Byron, como um legítimo herdeiro real, compreendia perfeitamente o subtexto. Sem decepcionar Newman, levantou-se, levou o punho direito ao peito e prometeu solenemente:
— Vossa Excelência, como súdito de Hastings, servir ao meu país é um dever inegociável! Pode me dar suas ordens.
No entanto, sabia muito bem: o general precisava de uma "luva de pelica" para realizar o trabalho sujo que a oficialidade não podia tocar. Se as coisas dessem errado, descartar o subordinado seria o esperado.
Após assinarem um severo "contrato de servidão":
— Excelente, Sr. Byron, o seu futuro é brilhante!

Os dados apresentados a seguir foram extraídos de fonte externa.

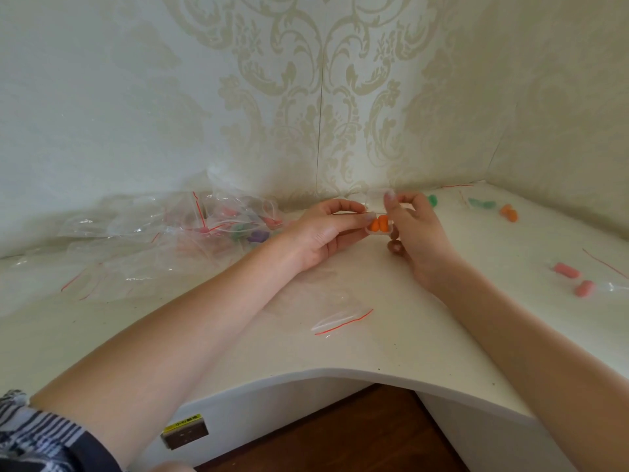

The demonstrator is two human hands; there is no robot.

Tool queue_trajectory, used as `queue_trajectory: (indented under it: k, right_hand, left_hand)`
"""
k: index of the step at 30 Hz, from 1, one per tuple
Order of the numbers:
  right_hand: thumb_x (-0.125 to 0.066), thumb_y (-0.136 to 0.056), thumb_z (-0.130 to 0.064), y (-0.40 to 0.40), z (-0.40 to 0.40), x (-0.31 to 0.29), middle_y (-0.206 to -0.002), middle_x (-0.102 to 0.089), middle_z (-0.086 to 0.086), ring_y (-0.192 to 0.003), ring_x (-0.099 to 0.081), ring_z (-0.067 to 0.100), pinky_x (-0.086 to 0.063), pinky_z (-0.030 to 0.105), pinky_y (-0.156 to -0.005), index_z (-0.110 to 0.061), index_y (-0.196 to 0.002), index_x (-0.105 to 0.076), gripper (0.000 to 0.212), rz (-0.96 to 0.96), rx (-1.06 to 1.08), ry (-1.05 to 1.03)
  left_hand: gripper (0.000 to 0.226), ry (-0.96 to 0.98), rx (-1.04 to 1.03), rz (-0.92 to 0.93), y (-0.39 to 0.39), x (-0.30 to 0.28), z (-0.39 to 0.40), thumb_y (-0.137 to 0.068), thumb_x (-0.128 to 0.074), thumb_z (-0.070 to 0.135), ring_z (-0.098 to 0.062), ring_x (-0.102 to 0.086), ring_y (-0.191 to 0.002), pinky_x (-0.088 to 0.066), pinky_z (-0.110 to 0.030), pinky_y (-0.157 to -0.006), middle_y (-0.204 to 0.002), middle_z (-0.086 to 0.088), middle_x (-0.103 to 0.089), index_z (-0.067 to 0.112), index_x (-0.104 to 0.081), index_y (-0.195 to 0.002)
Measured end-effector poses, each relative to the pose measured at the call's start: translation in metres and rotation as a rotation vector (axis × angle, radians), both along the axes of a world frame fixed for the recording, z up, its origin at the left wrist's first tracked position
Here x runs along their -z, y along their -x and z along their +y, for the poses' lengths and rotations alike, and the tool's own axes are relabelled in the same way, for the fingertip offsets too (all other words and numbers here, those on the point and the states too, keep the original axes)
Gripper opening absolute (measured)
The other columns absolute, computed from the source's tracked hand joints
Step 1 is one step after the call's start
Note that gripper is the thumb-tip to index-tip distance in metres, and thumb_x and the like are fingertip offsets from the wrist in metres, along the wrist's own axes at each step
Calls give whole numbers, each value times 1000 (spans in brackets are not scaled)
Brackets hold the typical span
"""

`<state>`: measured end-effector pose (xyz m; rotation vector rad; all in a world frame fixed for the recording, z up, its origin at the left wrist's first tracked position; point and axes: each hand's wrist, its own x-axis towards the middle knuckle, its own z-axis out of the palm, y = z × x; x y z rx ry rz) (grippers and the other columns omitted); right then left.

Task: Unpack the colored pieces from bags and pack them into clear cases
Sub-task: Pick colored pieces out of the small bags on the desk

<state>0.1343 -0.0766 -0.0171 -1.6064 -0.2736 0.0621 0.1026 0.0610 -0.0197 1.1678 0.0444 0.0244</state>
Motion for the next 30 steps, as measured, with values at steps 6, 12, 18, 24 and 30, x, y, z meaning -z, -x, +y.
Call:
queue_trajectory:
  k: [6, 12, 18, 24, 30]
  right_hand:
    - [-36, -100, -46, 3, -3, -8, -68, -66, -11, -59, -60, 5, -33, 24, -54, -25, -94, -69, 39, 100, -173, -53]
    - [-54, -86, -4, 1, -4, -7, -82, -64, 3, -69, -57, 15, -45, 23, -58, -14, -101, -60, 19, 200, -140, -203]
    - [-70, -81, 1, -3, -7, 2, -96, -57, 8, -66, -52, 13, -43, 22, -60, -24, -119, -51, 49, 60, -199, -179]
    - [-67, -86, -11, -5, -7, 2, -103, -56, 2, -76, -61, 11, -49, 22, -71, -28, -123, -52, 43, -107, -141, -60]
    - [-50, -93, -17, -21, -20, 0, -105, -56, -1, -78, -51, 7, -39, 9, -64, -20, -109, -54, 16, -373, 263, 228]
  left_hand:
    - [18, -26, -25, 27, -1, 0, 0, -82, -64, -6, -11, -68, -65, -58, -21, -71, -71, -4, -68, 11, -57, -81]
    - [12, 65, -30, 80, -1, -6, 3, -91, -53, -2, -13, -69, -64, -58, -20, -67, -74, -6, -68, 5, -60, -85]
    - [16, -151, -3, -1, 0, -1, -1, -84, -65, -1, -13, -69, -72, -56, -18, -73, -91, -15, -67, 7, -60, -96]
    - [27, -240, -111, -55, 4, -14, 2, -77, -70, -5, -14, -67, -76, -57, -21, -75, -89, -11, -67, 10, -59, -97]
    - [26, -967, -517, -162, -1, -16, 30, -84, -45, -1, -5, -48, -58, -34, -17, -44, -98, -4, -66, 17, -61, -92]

O contra-almirante brindou com ele. Ambos riram alegremente, convictos de que aquela era uma reunião vitoriosa. A família Newman ganhava um peão fiel para trabalhos sujos; Byron ganhava um novo chefe para recordar.
"Devo enviar-lhe também uma cópia do mapa do tesouro da Ilha do Ouro?"
Enquanto Byron divagava, o contra-almirante entregou-lhe um bilhete com coordenadas:
— Sua primeira missão. Existe uma pequena ilha rica em especiarias, na fronteira entre nossa colônia e Castela. Não é grande, a população é escassa, mas produz especiarias de altíssima qualidade. A família Newman descobriu, por acaso, que ela esconde um segredo. Enviei várias equipes; os de alto escalão não encontraram nada, os de baixo nunca voltaram. Preciso de um grupo de rostos novos, com nível não muito alto, mas com força superior à média, para investigar o que ocorre lá. Se tivermos sucesso, a glória da produção artificial de especiarias de qualidade será nossa. Antes de chegarmos a Bataan, você e seu navio devem se separar da frota e seguir em segredo.
Byron pegou o papel e leu o nome da ilha:
— Ilha Taiman-Burak?
Seu rosto escureceu ligeiramente, e uma torrente de impropérios surgiu em sua mente: "Droga, se não me engano, Taiman-Burak é uma das ilhas adjacentes às Ilhas Taiman que acabei de pedir à minha irmã, não é? Vocês estão me usando para investigar um território disputado, controlado de fato pela potência estrangeira?!"
Ele se lembrou de ter dito, durante o dia, que a família York não tinha sido tão gananciosa na troca de territórios. Que jovem ingênuo ele fora. A receita era a mesma, o sabor era o mesmo, e o odor da traição era inconfundível.